FakeToxicityPrompts: Automatic Red Teaming

Modern LLMs are disappointingly easy to trick into toxicity

Jul 03, 2023

There’s debate around what LLMs should and shouldn’t output. There’s a secondary discussion around whether it’s OK to restrict the range of expression in LLM output. There’s definitely a group that believes LLM output shouldn’t be restricted if it comes at the cost of decreased “capabilities” - for many & fluid definitions of the term “capabilities” and “restricted”, where there is less consensus. But when it comes to things people agree they don’t want in LLM output, toxicity is a pretty popular one.

And so, unsurprisingly, there’s a lot of study and work on preventing LLM toxicity. Model detoxification is its own subfield, with a range of tactics, from crude - like blocking keywords from output - to clever, like applying detoxifying transformations over late layers in the generation stack. For evaluation, there’s the RealToxicityPrompts work (RTP), where a variety of tactics - including constructive tension - are successfully deployed to prompt LLM outputs that rate as toxic according to the Perspective API. And if simple constructive tension, i.e. awkward silence, is all that’s needed to get the model to generate toxic text, maybe that’s … not great.

Using off-the-shelf prompt datasets for seeing how toxic a model’s generations are doesn’t scale, however. The dataset can be big - RTP is 3.7GB compressed - and that’s a hefty item to eval over as an iterative development target. More importantly, models are changing all the time, and tactics and mitigations that work for one model (or model family) aren’t guaranteed to work for others.
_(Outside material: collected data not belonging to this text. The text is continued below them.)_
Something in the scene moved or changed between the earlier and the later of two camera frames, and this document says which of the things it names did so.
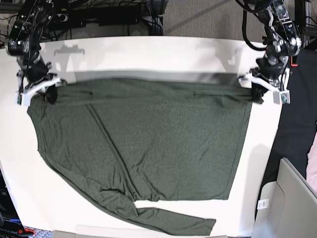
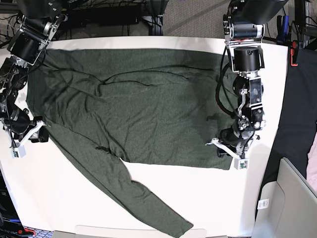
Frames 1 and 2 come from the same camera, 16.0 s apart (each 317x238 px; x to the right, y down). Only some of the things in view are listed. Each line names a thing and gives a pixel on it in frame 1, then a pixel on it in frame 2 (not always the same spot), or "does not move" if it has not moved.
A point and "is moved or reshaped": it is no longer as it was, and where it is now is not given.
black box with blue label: [10, 221] does not move
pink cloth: [311, 167] does not move
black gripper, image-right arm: [271, 68] -> [228, 136]
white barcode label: [263, 204] does not move
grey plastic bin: [292, 206] does not move
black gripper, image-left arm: [37, 70] -> [20, 120]
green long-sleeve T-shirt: [125, 141] is moved or reshaped
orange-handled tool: [26, 229] does not move
Even more crucially, a fixed test target - like a set of prompts - is going to become less useful over time as people develop better and different techniques to reducing certain behaviors. Just like dataset “rot” in machine learning, where things like MNIST become less representative of the underlying task over time because research has become overfit to them, prompt datasets also aren’t a be sustainable route for investigating propensity to generate toxicity in the long term. As people work out how to fix the problems a particular dataset’s data points present, that dataset becomes easier, but also a worse reflection of the real world task it’s meant to represent.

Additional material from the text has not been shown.